Снежный человек хромает по стене к стеклянному белому куполу — тот отдаляется, будто мираж. Из-за ноги скорость снизилась, а к одиннадцати часам бетон совсем горячий, не пройдешь. Снежный человек обматывает голову простыней, кутается в нее как можно плотнее, накидывает ее поверх бейсболки и рубашки, но все равно рискует обгореть, несмотря на солнцезащитный крем и два слоя одежды. Он радуется новым темным очкам.

Он прячется в тени ближайшей сторожевой башни, чтобы переждать полдень, пьет воду из бутылки. Когда жара спадет, а сверкание приглушится, когда пройдет послеобеденная гроза, ему останется идти всего часа три. При прочих равных он доберется до купола засветло.
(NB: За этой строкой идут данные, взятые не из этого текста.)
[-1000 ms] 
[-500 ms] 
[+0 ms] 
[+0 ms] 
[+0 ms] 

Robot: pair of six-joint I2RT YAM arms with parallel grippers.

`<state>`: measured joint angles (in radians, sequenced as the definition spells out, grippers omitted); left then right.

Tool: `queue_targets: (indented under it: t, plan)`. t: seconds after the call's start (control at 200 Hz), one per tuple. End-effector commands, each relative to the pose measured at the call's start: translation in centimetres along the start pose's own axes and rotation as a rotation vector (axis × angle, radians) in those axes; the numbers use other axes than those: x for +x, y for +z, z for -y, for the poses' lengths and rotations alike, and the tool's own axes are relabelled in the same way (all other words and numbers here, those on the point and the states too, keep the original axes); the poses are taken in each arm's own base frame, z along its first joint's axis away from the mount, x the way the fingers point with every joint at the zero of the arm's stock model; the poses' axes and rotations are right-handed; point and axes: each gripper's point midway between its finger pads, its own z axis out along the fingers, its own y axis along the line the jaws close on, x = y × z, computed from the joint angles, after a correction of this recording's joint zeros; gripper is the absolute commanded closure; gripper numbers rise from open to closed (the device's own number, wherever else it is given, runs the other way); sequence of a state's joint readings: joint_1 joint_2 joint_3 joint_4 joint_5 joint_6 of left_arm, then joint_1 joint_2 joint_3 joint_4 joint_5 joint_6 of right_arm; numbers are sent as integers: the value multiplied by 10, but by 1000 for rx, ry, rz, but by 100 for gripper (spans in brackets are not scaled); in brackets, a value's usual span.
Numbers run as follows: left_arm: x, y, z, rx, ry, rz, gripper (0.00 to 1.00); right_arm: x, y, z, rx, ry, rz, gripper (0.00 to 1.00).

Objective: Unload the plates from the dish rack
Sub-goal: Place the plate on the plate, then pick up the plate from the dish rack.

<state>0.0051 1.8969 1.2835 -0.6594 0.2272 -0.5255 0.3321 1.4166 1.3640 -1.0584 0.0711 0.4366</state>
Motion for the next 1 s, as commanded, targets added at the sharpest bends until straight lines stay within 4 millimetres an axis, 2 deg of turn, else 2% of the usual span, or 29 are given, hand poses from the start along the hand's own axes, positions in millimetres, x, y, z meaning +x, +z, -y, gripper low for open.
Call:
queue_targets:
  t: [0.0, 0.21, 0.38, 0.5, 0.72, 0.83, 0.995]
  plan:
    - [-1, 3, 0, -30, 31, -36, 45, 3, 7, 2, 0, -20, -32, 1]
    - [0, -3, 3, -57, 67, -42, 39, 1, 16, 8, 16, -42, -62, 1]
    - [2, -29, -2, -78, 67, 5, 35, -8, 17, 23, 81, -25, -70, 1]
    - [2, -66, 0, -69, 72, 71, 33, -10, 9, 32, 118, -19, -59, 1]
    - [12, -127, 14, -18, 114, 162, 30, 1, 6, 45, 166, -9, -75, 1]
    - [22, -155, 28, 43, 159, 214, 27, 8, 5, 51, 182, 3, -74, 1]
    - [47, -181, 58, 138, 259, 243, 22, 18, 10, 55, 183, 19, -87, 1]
Жара обрушивается на него, рикошетит от бетона. Снежный человек расслабляется, вдыхает эту жару, чувствует, как пот течет по телу, будто сороконожки ползают. Глаза сами собой закрываются, в голове мелькают фрагменты старых пленок.

— За каким хреном я ему понадобился? — говорит он. — Почему он не оставил меня в покое?

Без толку об этом думать, особенно сейчас, в жару, когда мозги превратились в кусок плавленого сыра. Нет, не плавленый сыр, лучше избегать мыслей о еде. В мастику, в клей, в гель для волос в тюбике. Когда-то у него был такой гель. Снежный человек точно помнит, как этот гель лежал рядом с бритвой: на полке должен быть порядок, ему так нравилось. Перед глазами внезапно возникает яркий образ: он сам, только что из душа, втирает гель во влажные волосы. Он в «Парадиске», ждет Орикс.

Он желал добра или, по крайней мере, не желал зла. Не хотел причинять боль, не всерьез, не в реальности. Фантазии не считаются.

Была суббота. Джимми лежал в кровати. В те дни ему тяжело было просыпаться, за последнюю неделю он несколько раз опаздывал на работу, да плюс еще на той неделе и на предыдущей; у него скоро будут неприятности. Не то чтобы он дебоширил — наоборот. Он всячески избегал людей. Начальство до него еще не добралось — может, узнали про его мать и ее смерть предательницы. Разумеется, они узнали, это общеизвестный неприятный секрет, в Компаундах не принято упоминать о подобных вещах — невезение, порча, плохо закончится, лучше изображать идиота и так далее. Может, они дали ему время оклематься.